Apart from a few differences over details, the European Parliament is largely likely to follow the common view. This could be a good chance for the Council to win back some of its lost credibility.
The outcome of the upcoming meetings of the foreign ministers is still open. In the past the EU foreign ministers have all too often shown that they do not base all their decision on the fact-based reports, as they have their own agenda that is determined by the interests of their respective home countries. Rumours have it that four Member States are still not convinced. Two of these member states, incidentally, have a progressive majority.
The Progressives have always been very clear. Right from the start we have supported the integration of the countries of the Western Balkans into the European Union – not only because of our geostrategic interests, but also because the benefits are mutual.

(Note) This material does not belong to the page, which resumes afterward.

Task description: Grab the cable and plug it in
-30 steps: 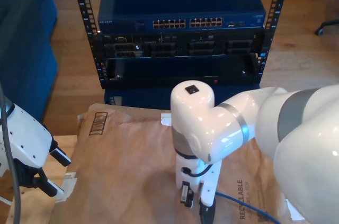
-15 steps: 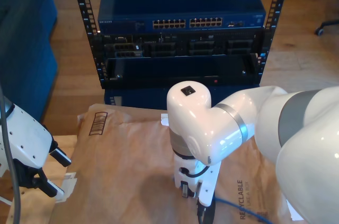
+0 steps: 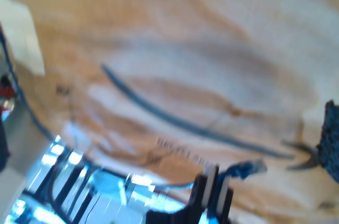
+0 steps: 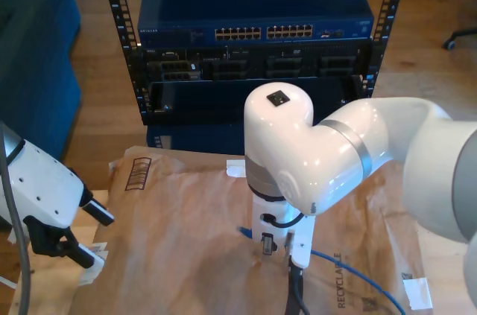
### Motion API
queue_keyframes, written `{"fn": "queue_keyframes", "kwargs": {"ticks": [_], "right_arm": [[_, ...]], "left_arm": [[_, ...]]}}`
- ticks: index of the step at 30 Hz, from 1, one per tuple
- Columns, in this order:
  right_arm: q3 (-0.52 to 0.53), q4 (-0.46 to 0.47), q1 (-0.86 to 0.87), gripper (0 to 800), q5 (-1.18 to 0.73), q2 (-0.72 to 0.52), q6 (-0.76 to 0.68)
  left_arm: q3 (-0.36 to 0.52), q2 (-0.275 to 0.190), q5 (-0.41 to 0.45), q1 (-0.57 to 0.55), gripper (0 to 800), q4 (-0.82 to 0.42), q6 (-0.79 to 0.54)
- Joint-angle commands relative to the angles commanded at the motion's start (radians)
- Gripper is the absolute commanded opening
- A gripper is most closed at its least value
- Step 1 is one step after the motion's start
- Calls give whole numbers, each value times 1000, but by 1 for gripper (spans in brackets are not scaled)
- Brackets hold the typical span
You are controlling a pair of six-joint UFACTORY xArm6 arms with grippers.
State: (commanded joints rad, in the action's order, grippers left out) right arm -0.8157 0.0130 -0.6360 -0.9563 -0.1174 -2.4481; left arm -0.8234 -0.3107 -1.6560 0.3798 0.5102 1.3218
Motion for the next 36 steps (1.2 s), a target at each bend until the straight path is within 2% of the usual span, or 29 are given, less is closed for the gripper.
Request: {"fn": "queue_keyframes", "kwargs": {"ticks": [2,8,10,18,21,27,36], "right_arm": [[0,-34,0,13,-21,-17,43],[-55,-261,17,12,-176,-29,236],[-75,-307,44,13,-219,-28,279],[-123,-333,110,13,-252,-28,391],[-133,-336,114,13,-250,-28,443],[-138,-465,126,13,-262,-28,548],[-150,-503,166,14,-301,-28,592]], "left_arm": [[-2,0,-8,0,800,15,-2],[-2,2,-12,-9,799,44,-3],[-2,2,-21,-15,799,74,-3],[-2,2,-34,-31,799,107,-6],[0,2,-46,-32,799,155,-11],[0,2,-60,-38,799,181,-23],[3,11,-58,-46,799,295,-52]]}}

Times have changed since the 2002 Copenhagen Summit and the better known 2003 Thessaloniki Summit. Russia, China, Turkey and even Saudi Arabia have all their own interests in the region, and have all increased their activities enormously since then. But what has changed for the citizens in Tirana, Skopje or Belgrade? Not enough for a 17-year effort – or not at least with regards to their daily lives.
We all need to speed up our efforts – not only the European Union in general, but also the progressive movement in Europe. We need to help and to advise our friends in the Western Balkans and we have to do our homework in the EU Member States.
Our activities in the Western Balkans should concentrate on helping the economy and promoting social justice, as well as on the all-important administrative and institutional reforms – but first and foremost on European values such as democracy, the rule of law, and freedom of media. Of course, Progressives also focus on stability and regional cooperation. But stability without democracy, the rule of law or fundamental freedoms provide an easy route for autocrats or even for worse.
We need to stand up in Brussels and other European capitals. We need to work more in the region with the relevant stakeholders and decision-makers. And we need to insist that the process of engagement returns to a political process. For the time being the accession process seems to many citizens in the region like a big bureaucratic and technocratic monster. For sure we need the bureaucratic work and experts, but if we want to extend hope and if we want to make our willingness for integration and for progress visible, then we have to organise a visible political process which is so much more than a few soap box speeches from the president of the European Commission. We Progressives will not stop our efforts. We will multiply them and so in three different way.
Firstly, we have to urge the Council, and this does not exclude our own members in the Council, to win back credibility through standing by the words once given.
Secondly, we have to multiply our activities in the region to encourage the governments and the institutions of the Western Balkans for quicker reforms and better political cooperation in their countries, because we know that governments are not the only ones that can slow down reform processes. The opposition and other state institutions need to show responsibility too.
Thirdly, we have to be more outspoken in our own EU Member States. If we really want a successful accession process, we have to be clear at home and we have to convince our fellow party members and our voters.
We need to do everything possible to facilitate a real progress in the next two or three years. Otherwise, there is a very real risk that many people in the Western Balkans will be too disappointed to continue on the “European path”.